Discovery of Recurrent Structural Motifs for Approximating Three‐Dimensional Protein Structures

The scope of conformation space that protein molecules can adopt is a problem of significant interest. Previous studies by other groups have shown that there are stereochemical constraints that confine local protein structures to a limited range of conformations. Furthermore, the results of many groups have demonstrated that the sequence‐to‐structure relationship remains detectable to some extent on a local level. By studying the conformational space of local protein structures, we may obtain more information concerning the constraints on local structural space and the sequence‐to‐structure mapping, hence facilitate ab initio structure prediction. In this study, we propose a novel algorithm that automatically discovers recurrent pentamer structures in proteins.
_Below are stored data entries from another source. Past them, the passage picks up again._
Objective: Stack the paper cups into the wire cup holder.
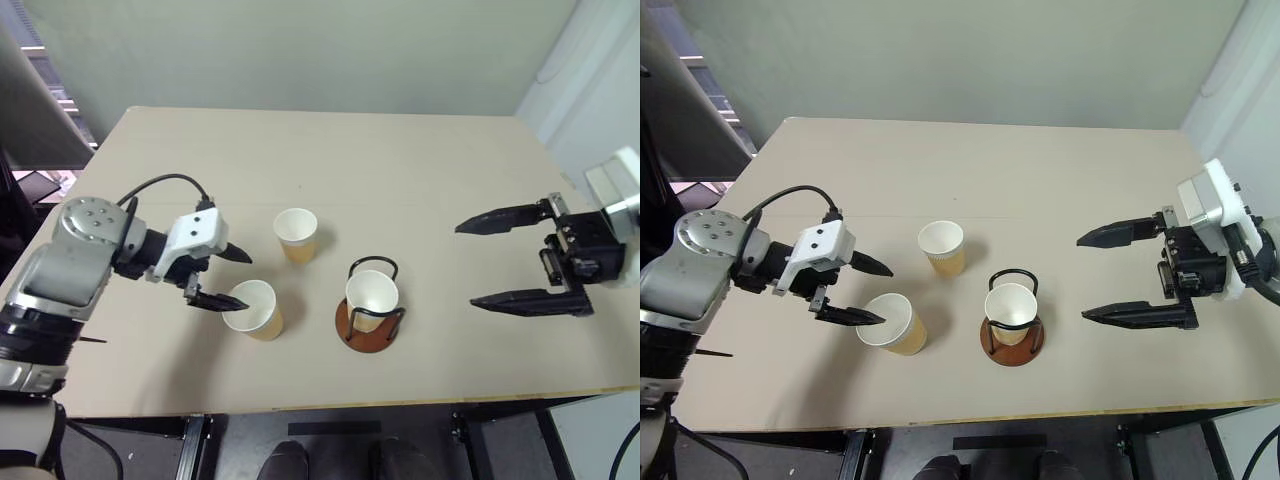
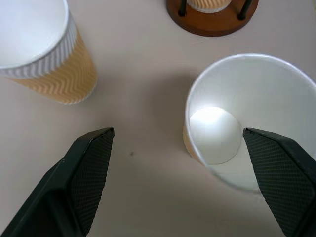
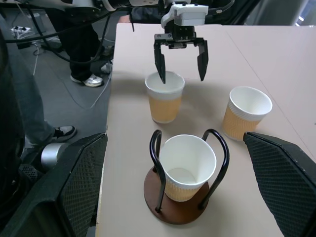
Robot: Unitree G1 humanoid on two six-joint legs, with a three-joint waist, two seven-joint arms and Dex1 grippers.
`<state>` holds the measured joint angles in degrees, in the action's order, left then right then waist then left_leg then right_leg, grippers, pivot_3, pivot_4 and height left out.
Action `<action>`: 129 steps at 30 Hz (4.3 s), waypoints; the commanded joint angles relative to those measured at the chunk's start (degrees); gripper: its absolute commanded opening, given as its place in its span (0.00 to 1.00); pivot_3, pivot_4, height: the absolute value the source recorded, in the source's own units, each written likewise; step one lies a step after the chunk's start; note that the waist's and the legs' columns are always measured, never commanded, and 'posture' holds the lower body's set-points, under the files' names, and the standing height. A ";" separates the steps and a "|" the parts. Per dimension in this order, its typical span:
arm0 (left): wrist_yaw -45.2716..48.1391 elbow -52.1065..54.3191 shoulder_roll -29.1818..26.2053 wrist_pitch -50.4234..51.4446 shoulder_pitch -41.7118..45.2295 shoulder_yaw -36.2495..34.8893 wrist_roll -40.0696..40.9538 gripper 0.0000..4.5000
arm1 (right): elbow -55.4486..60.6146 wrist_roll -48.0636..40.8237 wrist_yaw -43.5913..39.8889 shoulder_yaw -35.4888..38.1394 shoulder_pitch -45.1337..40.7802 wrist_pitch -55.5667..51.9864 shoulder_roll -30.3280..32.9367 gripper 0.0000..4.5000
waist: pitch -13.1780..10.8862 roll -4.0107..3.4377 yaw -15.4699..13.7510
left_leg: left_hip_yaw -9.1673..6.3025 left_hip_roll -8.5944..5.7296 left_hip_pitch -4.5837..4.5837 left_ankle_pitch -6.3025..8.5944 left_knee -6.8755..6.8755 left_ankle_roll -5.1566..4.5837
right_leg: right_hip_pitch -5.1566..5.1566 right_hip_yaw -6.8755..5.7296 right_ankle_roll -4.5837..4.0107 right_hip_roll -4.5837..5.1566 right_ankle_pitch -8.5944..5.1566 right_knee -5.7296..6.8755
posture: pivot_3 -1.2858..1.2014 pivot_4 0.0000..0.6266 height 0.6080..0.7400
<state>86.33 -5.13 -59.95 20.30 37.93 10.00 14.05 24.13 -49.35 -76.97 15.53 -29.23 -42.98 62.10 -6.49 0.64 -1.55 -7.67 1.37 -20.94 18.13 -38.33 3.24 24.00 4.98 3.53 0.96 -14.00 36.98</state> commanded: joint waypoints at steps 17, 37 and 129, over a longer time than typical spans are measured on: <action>2.44 0.71 0.81 0.32 2.08 -0.27 -1.16 0.01 | 1.09 0.00 1.67 1.45 0.84 3.22 1.55 1.00 | 0.00 0.00 -0.02 | 0.00 0.00 0.00 0.00 -0.04 0.00 | -0.01 0.00 0.05 -0.01 0.03 0.01 | 0.52 0.24 1.00; 6.17 -4.90 8.94 1.47 28.01 2.69 20.36 0.01 | -2.08 -1.70 -0.13 7.22 2.36 2.72 5.59 1.00 | 0.00 0.02 -0.72 | 0.07 -0.15 -0.12 0.04 -0.25 -0.07 | -0.06 -0.03 0.14 0.09 0.07 -0.03 | 0.52 0.24 1.00; -16.24 -70.13 35.08 -28.65 45.26 10.80 -25.19 0.86 | 9.98 -20.91 17.38 40.07 26.61 -8.15 4.59 1.00 | -0.04 -0.09 -2.69 | 0.39 -1.26 -0.96 0.46 -1.78 -0.97 | -0.18 -0.03 1.58 0.39 0.00 -0.20 | 0.52 0.24 1.00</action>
<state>70.76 -75.56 -24.90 -8.41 82.16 22.62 -10.82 33.84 -69.59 -60.01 52.79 -2.64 -51.10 66.45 -6.53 0.55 -4.25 -7.26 0.06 -21.91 18.59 -40.11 2.28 23.82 4.95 5.11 1.34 -14.00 36.77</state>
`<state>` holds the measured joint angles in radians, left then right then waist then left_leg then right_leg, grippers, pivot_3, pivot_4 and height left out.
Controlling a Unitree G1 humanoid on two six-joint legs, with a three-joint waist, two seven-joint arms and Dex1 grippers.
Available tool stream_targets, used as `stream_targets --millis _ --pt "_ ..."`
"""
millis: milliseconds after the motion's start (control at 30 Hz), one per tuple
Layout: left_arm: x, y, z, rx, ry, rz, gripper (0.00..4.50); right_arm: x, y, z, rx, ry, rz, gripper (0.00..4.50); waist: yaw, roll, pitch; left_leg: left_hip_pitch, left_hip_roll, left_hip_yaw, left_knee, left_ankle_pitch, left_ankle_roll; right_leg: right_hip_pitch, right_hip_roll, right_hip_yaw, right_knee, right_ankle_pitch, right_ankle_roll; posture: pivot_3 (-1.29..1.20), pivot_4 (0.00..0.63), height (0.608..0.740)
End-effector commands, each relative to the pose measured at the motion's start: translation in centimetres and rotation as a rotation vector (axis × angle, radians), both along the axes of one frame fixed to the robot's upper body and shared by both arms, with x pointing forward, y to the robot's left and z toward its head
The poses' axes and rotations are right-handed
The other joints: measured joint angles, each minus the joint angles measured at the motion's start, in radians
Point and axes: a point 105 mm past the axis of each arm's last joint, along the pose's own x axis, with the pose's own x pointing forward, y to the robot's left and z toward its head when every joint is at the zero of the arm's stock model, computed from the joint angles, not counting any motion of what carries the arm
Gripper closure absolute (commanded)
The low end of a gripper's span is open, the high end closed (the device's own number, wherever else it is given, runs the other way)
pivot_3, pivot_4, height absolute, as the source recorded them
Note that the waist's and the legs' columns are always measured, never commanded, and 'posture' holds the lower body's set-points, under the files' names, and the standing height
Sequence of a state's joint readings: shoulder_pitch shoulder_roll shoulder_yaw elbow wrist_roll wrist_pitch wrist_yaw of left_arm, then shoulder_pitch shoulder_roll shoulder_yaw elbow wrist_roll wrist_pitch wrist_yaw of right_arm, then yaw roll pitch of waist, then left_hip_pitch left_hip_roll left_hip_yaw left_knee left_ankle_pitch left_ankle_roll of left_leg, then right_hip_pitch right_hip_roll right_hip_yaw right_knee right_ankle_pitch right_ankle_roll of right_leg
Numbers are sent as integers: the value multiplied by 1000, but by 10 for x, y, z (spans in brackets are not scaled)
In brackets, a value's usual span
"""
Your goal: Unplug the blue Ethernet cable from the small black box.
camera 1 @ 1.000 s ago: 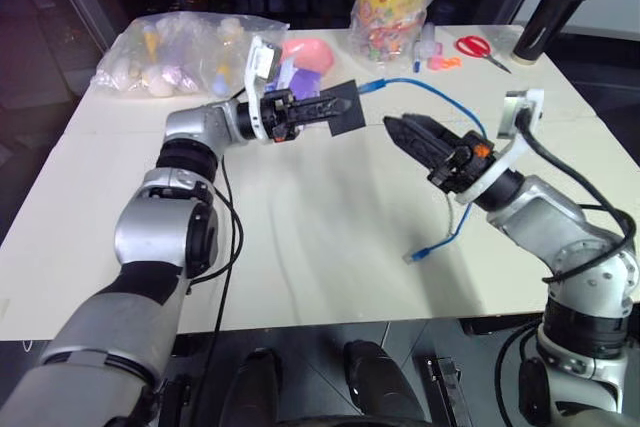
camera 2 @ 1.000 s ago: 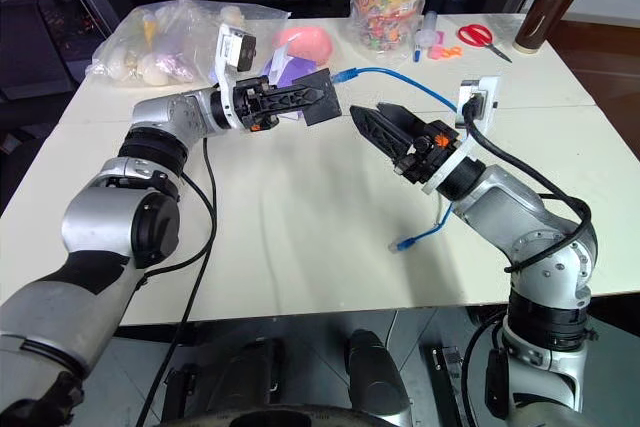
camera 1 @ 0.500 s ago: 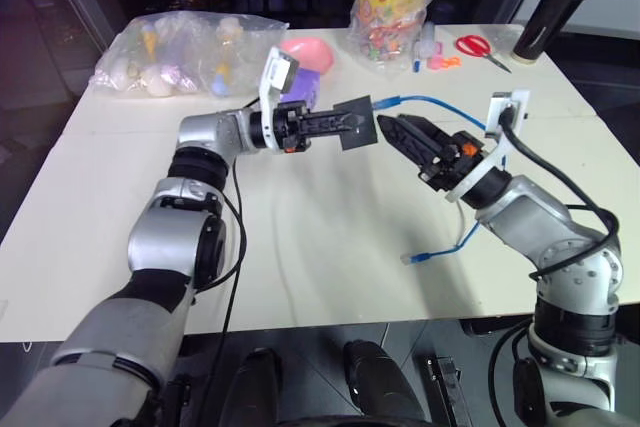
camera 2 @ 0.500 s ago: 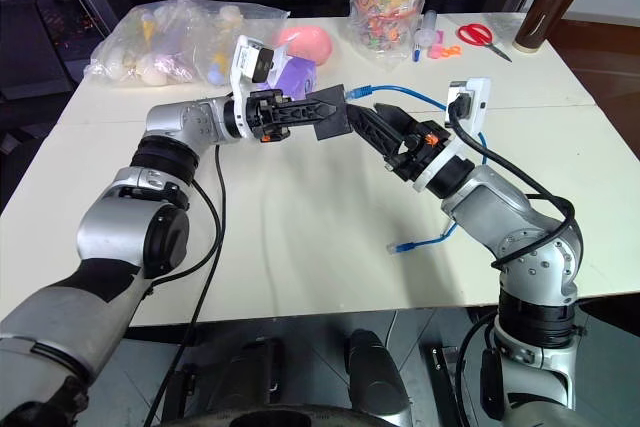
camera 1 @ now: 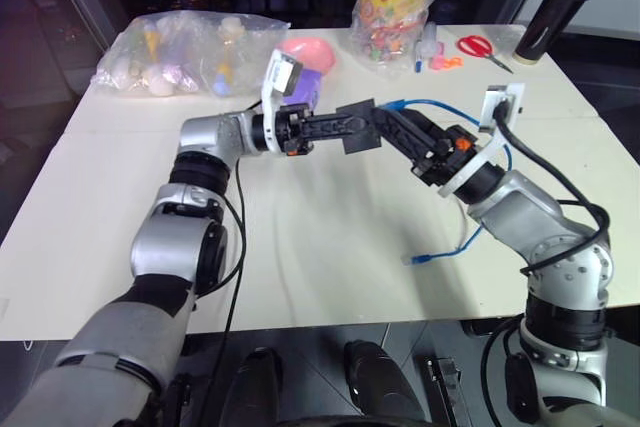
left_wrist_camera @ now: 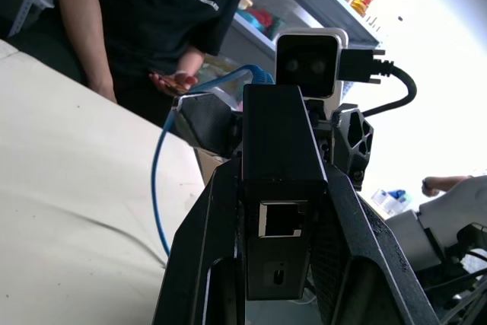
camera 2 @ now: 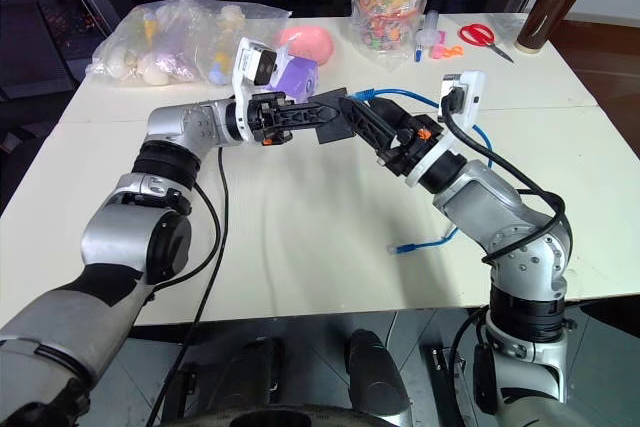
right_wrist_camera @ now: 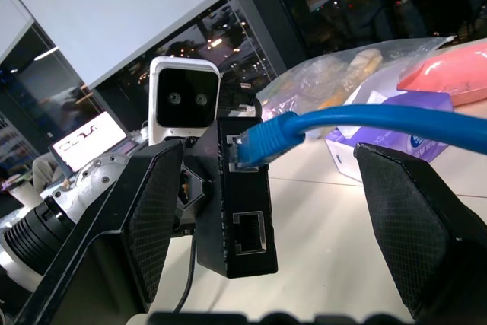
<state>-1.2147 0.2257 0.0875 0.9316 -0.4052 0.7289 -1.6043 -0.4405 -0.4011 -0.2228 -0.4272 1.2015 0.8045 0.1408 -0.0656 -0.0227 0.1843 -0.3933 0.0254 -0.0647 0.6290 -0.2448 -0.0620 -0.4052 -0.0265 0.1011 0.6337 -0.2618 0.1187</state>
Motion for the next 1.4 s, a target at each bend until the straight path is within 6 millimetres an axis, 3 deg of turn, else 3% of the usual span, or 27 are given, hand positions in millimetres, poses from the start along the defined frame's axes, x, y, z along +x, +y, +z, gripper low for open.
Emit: stream_targets --millis 33,67,233,267,633,733,800,833,867,933,967,1400 --pt "-4 -1 6 -18 -23 -19 3987 -3 2 12 43 -45 14 1313 0 0 0 0 0 0 0 0 0 0 0 0 0 0 0 0 150 740" --pt "-4 -1 6 -18 -22 -17 3987 -3 3 13 48 -46 17 1597 0 0 0 0 0 0 0 0 0 0 0 0 0 0 0 0 150 740" --pt "-4 -1 6 -20 -21 -13 3987 -4 7 14 75 -47 38 4121 -1 0 0 0 0 0 0 0 0 0 0 0 0 0 0 0 150 740" --pt "-3 -1 6 -20 -21 -11 3987 -4 8 13 76 -45 44 4397 -1 0 0 0 0 0 0 0 0 0 0 0 0 0 0 0 150 740" --pt "5 1 15 -56 -20 55 3987 -6 20 4 58 -14 88 4397 0 0 0 0 0 0 0 0 0 0 0 0 0 0 0 0 150 740" --pt "3 0 15 -57 -23 42 3987 -6 20 6 61 -31 82 3403 -1 0 0 0 0 0 0 0 0 0 0 0 0 0 0 0 150 740" --pt "3 -1 15 -58 -21 39 3987 -6 20 6 63 -33 89 2446 -2 0 0 0 0 0 0 0 0 0 0 0 0 0 0 0 150 740" --pt "3 0 15 -58 -20 38 3987 -6 20 7 65 -34 87 2375 -2 0 0 0 0 0 0 0 0 0 0 0 0 0 0 0 150 740" --pt "3 0 15 -59 -20 37 3987 -5 19 7 66 -35 83 1817 -1 0 0 0 0 0 0 0 0 0 0 0 0 0 0 0 150 740" --pt "3 1 13 -56 -17 37 3987 -4 16 10 89 -40 70 1386 -1 0 0 0 0 0 0 0 0 0 0 0 0 0 0 0 150 740" --pt "3 1 13 -56 -16 39 3987 -4 14 11 100 -42 67 824 -1 0 0 0 0 0 0 0 0 0 0 0 0 0 0 0 150 740" --pt "-3 3 16 -109 37 -3 3987 -6 15 19 253 -24 117 824 -2 0 0 0 0 0 0 0 0 0 0 0 0 0 0 0 150 740"
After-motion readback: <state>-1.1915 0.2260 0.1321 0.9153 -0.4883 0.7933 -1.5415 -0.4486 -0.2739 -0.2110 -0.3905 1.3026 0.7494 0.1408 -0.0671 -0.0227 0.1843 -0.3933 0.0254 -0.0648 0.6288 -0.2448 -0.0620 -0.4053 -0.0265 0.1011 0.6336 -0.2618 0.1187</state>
The algorithm starts by applying Expectation‐Maximization (EM) clustering to the distances between non‐adjacent backbone C α atoms in a large set of pentamer fragments. A rough partition of the conformation space can thus be derived. In the second stage, by applying a split‐and‐merge algorithm, we can obtain a finite number of clusters and guarantee the homogeneity and distinctiveness of each one. Each cluster of protein structures is represented by a centroid structure. The results show that, with 40 major representative structures, we can approximate most of the protein fragments with an error of 0.378 Å. With only 20 types of structures, the fragment structures can still be modeled at 0.44 Å, which is comparable to or better than the performance of previous methods. We term the representatives “building blocks.” On the global level, we demonstrate that by concatenating different combinations of building blocks, we can model whole protein structures at high resolution: a resolution of 2.54 Å can be achieved simply by using 10 types of building blocks. This finding suggests that the study of molecular structures can be hugely simplified using this reduced representation.